Covid-19 : "Le virus qui circule aujourd'hui est le même qu'en mars"AFP

"C'est maintenant qu'il faut intervenir". Ces mots, ce sont ceux du Premier ministre Jean Castex, prononcés jeudi 27 août lors d'un point presse sur la situation sanitaire. Selon les derniers chiffres de Santé Publique France, 6 111 cas ont été détectés en 24 heures jeudi 27 août et 309 clusters sont toujours en cours d'investigation. 4 535 personnes sont hospitalisées, dont 381 en réanimation. Reprise épidémique, seconde vague... De nombreuses rumeurs circulent à propos de la Covid-19. Comment démêler le vrai du faux ? Planet fait le point avec Pascal Crépey, épidémiologiste et enseignant-chercheur à l'École des hautes études en santé publique à Rennes.

Coronavirus : "On peut dire que le virus circule à nouveau"

Que peut-on dire aujourd’hui sur la circulation du virus ?

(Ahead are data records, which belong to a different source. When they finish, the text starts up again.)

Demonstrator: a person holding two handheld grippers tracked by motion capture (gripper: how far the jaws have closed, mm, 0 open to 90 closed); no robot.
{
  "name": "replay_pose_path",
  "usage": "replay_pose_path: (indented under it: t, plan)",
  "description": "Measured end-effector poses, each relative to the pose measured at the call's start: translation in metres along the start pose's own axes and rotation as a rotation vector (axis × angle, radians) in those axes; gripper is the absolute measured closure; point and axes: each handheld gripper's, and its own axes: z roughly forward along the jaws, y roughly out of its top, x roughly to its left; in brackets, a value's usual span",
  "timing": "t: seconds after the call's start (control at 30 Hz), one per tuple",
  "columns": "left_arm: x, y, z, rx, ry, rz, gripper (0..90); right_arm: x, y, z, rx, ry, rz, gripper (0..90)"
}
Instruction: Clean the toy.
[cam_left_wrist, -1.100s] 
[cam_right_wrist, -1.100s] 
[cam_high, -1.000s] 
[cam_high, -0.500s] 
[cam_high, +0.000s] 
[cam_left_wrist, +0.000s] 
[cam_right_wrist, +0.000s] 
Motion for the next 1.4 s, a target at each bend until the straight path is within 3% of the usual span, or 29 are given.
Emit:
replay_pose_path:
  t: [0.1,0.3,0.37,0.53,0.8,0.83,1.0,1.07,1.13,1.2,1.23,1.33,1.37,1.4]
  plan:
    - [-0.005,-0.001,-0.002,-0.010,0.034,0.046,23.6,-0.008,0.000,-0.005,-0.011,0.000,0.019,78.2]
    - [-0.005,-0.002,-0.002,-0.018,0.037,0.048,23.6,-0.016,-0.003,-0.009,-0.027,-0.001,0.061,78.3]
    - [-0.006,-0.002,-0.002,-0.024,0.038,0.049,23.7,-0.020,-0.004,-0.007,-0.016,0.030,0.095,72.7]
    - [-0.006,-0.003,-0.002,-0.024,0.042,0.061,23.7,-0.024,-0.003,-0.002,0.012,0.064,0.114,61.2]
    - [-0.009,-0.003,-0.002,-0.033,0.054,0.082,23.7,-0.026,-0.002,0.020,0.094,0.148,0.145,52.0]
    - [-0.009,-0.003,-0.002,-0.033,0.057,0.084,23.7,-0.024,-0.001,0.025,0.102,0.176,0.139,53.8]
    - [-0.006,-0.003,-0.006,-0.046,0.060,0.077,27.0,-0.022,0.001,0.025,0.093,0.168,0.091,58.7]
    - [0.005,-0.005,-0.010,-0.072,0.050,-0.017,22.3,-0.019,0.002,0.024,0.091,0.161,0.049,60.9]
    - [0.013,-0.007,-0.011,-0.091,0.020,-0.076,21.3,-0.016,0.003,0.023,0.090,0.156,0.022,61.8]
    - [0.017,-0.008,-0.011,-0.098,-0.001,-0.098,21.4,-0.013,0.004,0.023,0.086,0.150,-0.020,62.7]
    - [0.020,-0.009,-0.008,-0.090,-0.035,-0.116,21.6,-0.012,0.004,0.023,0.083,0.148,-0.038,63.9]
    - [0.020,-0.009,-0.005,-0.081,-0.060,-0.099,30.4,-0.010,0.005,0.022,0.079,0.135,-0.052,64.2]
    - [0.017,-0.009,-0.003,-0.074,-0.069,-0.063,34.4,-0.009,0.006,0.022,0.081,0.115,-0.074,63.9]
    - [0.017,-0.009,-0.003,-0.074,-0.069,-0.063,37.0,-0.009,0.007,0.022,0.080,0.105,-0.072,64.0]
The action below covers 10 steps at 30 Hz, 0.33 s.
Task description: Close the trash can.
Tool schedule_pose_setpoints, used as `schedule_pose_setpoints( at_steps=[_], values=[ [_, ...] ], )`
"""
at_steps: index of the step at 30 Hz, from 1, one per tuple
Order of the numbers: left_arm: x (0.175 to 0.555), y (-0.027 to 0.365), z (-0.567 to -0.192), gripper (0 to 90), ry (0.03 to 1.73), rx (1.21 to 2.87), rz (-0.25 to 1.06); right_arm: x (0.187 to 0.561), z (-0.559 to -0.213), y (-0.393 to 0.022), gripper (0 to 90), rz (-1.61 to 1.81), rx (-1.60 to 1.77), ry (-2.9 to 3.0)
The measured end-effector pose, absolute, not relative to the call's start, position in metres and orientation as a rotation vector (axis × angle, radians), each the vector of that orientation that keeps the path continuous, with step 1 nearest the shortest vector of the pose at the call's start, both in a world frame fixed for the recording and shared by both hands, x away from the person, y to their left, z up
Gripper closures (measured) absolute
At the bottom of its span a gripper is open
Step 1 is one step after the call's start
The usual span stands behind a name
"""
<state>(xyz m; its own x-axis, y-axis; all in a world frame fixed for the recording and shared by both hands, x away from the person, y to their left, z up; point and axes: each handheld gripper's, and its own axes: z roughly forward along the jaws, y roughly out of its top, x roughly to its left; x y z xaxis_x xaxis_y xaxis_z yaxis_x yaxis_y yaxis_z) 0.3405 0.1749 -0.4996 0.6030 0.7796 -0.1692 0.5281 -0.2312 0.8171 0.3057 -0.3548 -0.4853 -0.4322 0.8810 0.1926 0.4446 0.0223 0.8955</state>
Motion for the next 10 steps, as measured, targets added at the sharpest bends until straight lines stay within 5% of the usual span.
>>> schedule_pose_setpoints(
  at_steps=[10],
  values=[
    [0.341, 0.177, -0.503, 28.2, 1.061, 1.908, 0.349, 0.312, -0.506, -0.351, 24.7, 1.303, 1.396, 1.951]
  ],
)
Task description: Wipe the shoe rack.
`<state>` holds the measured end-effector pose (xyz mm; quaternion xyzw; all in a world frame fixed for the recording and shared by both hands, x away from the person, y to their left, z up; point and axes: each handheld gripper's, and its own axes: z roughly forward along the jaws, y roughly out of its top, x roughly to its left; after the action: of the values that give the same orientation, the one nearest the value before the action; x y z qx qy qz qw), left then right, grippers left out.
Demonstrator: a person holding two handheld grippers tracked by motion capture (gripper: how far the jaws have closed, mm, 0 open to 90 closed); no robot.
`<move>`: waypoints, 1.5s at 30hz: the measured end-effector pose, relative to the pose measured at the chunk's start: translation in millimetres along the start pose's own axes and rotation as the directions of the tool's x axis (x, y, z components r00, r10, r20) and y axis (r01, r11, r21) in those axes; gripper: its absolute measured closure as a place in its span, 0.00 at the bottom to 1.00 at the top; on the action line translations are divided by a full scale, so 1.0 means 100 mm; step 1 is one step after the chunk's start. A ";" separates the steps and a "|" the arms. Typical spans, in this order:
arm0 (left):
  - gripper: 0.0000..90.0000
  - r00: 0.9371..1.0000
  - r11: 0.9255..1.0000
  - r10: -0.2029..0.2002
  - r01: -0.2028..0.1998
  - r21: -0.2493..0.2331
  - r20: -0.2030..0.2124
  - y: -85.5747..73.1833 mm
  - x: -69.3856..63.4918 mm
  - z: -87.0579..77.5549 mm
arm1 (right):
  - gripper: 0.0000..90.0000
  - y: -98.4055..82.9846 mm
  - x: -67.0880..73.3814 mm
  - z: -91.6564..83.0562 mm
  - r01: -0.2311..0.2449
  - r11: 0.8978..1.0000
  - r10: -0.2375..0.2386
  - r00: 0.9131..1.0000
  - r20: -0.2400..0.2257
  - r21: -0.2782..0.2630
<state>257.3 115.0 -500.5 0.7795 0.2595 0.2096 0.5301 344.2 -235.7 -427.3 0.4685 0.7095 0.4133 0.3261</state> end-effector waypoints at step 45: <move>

Pascal Crépey : On peut dire que le virus circule à nouveau. À son arrivée en France et en Europe, la dynamique de l’épidémie faisait qu’une personne infectée était capable d’en infecter en moyenne trois autres. Les générations d’infectés successives augmentaient assez rapidement, à un rythme très soutenu. La croissance de l’épidémie et donc la croissance du nombre de cas étaient très importantes et c’est ce qui a causé cette première vague qui nous a un peu submergés en mars.

Le confinement a permis de ramener ce nombre de reproduction effectif, c’est-à-dire le nombre de contaminations par personne infectée, sous le seuil d’une contamination. Ce R effectif est le même concept que celui du nombre d’enfants par femme : lorsqu’il est inférieur à deux, on dit que les générations ne se renouvellent pas. En épidémiologie des maladies infectieuses, c’est la même chose : si ce R effectif est inférieur à un, les générations infectées ne se renouvellent pas et, au fil de l’eau, le nombre d’infectés va diminuer. Pendant le confinement, il était aux alentours de 0,7 ce qui a permis d’observer une décroissance du nombre de cas, d’hospitalisations, de passages en réanimation et donc de décès.

Jusqu’en juillet, le R effectif était inférieur à un. Pendant cette première période de déconfinement, l’épidémie était sous contrôle mais depuis début juillet, ce nombre de reproduction effectif est passé de nouveau au-dessus du seuil de 1 et donc, mécaniquement, l’épidémie repart, le nombre de contaminations repart à la hausse et donc le virus circule.